Por que isso importa
Depois de ver o vídeo de George Floyd sendo assassinado por um policial branco americano em 2020, milhões de pessoas participaram de protestos por justiça racial em todo o mundo . Como Cornelia Kundishora relembra, a notícia da morte de Floyd também foi o catalisador aparente para um aumento repentino de comentários racistas de pacientes direcionados aos membros negros de sua equipe no East London NHS Foundation Trust (ELFT), um parceiro estratégico do IHI .

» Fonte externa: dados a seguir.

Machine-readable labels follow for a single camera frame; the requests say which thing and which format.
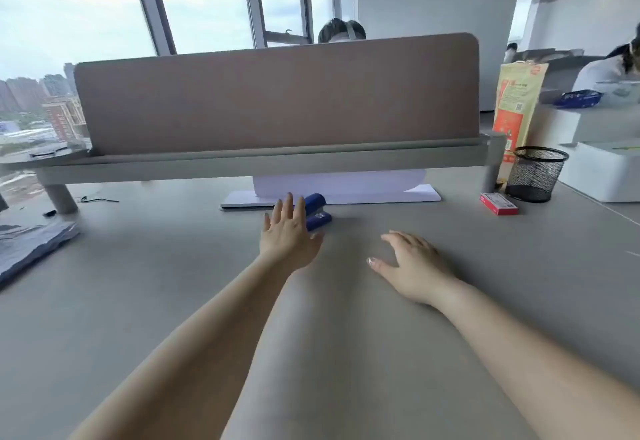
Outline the person's right hand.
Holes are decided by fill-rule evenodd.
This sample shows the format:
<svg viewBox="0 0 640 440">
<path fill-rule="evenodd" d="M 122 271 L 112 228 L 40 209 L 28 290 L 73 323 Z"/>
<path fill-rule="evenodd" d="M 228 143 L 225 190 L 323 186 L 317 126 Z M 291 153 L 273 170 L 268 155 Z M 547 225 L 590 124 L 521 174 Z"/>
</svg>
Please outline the person's right hand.
<svg viewBox="0 0 640 440">
<path fill-rule="evenodd" d="M 399 294 L 413 302 L 438 308 L 461 281 L 446 265 L 438 250 L 424 238 L 389 231 L 381 239 L 393 249 L 397 276 L 383 277 Z"/>
</svg>

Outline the person's left hand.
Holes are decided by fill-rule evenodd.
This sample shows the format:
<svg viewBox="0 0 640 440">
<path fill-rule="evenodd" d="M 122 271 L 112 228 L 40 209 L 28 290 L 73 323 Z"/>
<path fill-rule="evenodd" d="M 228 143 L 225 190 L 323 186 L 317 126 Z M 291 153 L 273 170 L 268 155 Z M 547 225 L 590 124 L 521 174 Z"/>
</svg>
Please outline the person's left hand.
<svg viewBox="0 0 640 440">
<path fill-rule="evenodd" d="M 272 227 L 267 235 L 260 233 L 258 261 L 279 264 L 289 273 L 308 266 L 311 258 L 308 250 L 305 202 L 300 197 L 294 203 L 295 218 L 292 224 L 282 224 L 282 204 L 277 200 L 271 212 Z"/>
</svg>

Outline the person's right forearm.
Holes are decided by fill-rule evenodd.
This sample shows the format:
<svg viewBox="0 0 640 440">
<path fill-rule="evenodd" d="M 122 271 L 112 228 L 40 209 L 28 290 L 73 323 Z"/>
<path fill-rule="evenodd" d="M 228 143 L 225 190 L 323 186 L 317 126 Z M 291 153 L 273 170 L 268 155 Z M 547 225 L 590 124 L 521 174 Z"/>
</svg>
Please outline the person's right forearm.
<svg viewBox="0 0 640 440">
<path fill-rule="evenodd" d="M 541 440 L 640 440 L 640 396 L 450 275 L 429 303 L 465 338 Z"/>
</svg>

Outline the person's left forearm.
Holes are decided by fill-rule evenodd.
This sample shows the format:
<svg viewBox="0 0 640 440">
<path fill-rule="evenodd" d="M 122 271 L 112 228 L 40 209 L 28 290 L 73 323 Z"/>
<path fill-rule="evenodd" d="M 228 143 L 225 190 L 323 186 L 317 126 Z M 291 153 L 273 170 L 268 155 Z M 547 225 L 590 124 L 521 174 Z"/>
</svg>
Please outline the person's left forearm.
<svg viewBox="0 0 640 440">
<path fill-rule="evenodd" d="M 305 265 L 259 256 L 179 325 L 68 440 L 218 440 L 287 279 Z"/>
</svg>

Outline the blue stapler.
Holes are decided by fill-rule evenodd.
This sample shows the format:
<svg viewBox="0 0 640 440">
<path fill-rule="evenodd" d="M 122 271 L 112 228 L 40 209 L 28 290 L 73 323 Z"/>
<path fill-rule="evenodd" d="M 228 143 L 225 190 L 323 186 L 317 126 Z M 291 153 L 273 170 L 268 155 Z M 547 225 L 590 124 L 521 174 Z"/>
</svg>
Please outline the blue stapler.
<svg viewBox="0 0 640 440">
<path fill-rule="evenodd" d="M 307 232 L 316 231 L 332 221 L 332 216 L 324 210 L 326 200 L 322 194 L 310 194 L 304 198 L 304 202 Z"/>
</svg>

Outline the stack of white paper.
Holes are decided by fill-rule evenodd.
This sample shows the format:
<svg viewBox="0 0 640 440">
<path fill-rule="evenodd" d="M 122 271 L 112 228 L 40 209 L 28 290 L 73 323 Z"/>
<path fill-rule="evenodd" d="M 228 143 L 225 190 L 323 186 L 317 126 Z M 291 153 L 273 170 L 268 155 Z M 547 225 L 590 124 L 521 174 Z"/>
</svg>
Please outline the stack of white paper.
<svg viewBox="0 0 640 440">
<path fill-rule="evenodd" d="M 311 173 L 253 177 L 253 189 L 233 191 L 222 210 L 268 209 L 288 192 L 297 199 L 321 194 L 328 205 L 437 202 L 442 197 L 424 184 L 424 169 Z"/>
</svg>

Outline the grey desk shelf riser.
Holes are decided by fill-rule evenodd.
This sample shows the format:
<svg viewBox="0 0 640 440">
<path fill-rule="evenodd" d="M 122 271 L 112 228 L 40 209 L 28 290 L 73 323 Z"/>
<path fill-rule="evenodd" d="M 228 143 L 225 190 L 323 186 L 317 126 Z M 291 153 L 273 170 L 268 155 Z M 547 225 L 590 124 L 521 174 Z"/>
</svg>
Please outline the grey desk shelf riser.
<svg viewBox="0 0 640 440">
<path fill-rule="evenodd" d="M 68 184 L 483 167 L 480 193 L 493 193 L 505 143 L 504 134 L 491 131 L 463 139 L 136 155 L 64 147 L 50 156 L 0 158 L 0 176 L 34 171 L 65 215 L 77 211 Z"/>
</svg>

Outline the brown desk divider panel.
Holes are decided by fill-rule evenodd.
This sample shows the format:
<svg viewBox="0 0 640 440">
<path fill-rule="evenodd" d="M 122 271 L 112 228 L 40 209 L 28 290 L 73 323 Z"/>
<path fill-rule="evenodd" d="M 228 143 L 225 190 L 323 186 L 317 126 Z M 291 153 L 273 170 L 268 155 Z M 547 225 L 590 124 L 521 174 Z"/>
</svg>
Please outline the brown desk divider panel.
<svg viewBox="0 0 640 440">
<path fill-rule="evenodd" d="M 97 61 L 74 75 L 101 155 L 479 135 L 469 33 Z"/>
</svg>

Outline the red staple box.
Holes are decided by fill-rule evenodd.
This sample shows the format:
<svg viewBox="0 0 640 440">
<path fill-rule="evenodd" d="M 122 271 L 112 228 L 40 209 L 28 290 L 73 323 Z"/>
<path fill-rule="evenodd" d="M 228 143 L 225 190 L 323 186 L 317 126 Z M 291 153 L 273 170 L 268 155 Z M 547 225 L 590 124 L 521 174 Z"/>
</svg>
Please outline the red staple box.
<svg viewBox="0 0 640 440">
<path fill-rule="evenodd" d="M 480 202 L 496 216 L 515 216 L 519 209 L 500 193 L 482 193 Z"/>
</svg>

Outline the black mesh pen holder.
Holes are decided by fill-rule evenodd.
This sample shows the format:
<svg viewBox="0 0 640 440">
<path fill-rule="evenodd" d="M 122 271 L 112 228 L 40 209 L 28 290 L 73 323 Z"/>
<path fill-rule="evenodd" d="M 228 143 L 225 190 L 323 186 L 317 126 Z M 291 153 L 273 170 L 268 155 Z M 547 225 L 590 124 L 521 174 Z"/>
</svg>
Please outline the black mesh pen holder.
<svg viewBox="0 0 640 440">
<path fill-rule="evenodd" d="M 520 146 L 513 155 L 513 167 L 504 193 L 519 201 L 549 202 L 569 154 L 542 146 Z"/>
</svg>

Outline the orange and yellow bag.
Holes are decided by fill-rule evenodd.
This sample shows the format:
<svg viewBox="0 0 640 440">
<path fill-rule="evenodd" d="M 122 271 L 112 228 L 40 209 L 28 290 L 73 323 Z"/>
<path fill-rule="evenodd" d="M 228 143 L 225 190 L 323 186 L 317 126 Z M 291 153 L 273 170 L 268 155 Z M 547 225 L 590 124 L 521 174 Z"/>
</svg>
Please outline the orange and yellow bag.
<svg viewBox="0 0 640 440">
<path fill-rule="evenodd" d="M 526 144 L 547 69 L 548 63 L 523 61 L 500 66 L 492 130 L 506 137 L 503 163 L 514 163 Z"/>
</svg>

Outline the white plastic box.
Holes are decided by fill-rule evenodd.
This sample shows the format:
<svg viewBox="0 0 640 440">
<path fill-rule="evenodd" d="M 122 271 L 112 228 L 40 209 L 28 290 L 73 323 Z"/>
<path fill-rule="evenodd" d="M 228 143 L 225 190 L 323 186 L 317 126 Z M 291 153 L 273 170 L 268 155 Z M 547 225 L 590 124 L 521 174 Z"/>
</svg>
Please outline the white plastic box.
<svg viewBox="0 0 640 440">
<path fill-rule="evenodd" d="M 602 203 L 640 202 L 640 137 L 560 144 L 570 157 L 559 181 Z"/>
</svg>

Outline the blue packet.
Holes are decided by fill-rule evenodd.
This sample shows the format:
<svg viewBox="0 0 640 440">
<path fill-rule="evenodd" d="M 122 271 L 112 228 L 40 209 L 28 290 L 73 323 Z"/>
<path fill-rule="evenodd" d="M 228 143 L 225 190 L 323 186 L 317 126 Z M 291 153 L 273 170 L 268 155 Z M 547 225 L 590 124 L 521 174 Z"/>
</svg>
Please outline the blue packet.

Kundishora, uma enfermeira-chefe moderna que supervisiona uma equipe de mais de 20 funcionários na ala forense da ELFT na Índia Oriental, estava trabalhando em casa na época por causa da COVID-19. Durante os primeiros meses da pandemia, ela ligava diariamente para verificar a equipe da ala, especialmente porque todos estavam lidando com os riscos, consequências e incertezas do vírus.
Um dia, quando Kundishora ligou, a funcionária que atendeu estava em lágrimas. “Eu ficava perguntando a ela o que havia de errado”, ela lembrou. “Ela estava tão chateada que não conseguia falar. Ela passou o telefone para outra pessoa e também estava chorando.”
Kundishora soube que a equipe de cor estava se refugiando em um consultório. Vários pacientes vinham repetidamente lançando insultos racistas contra eles. Os xingamentos se tornaram tão feios e persistentes que o único membro da equipe que ficou com os pacientes foi uma enfermeira sênior branca.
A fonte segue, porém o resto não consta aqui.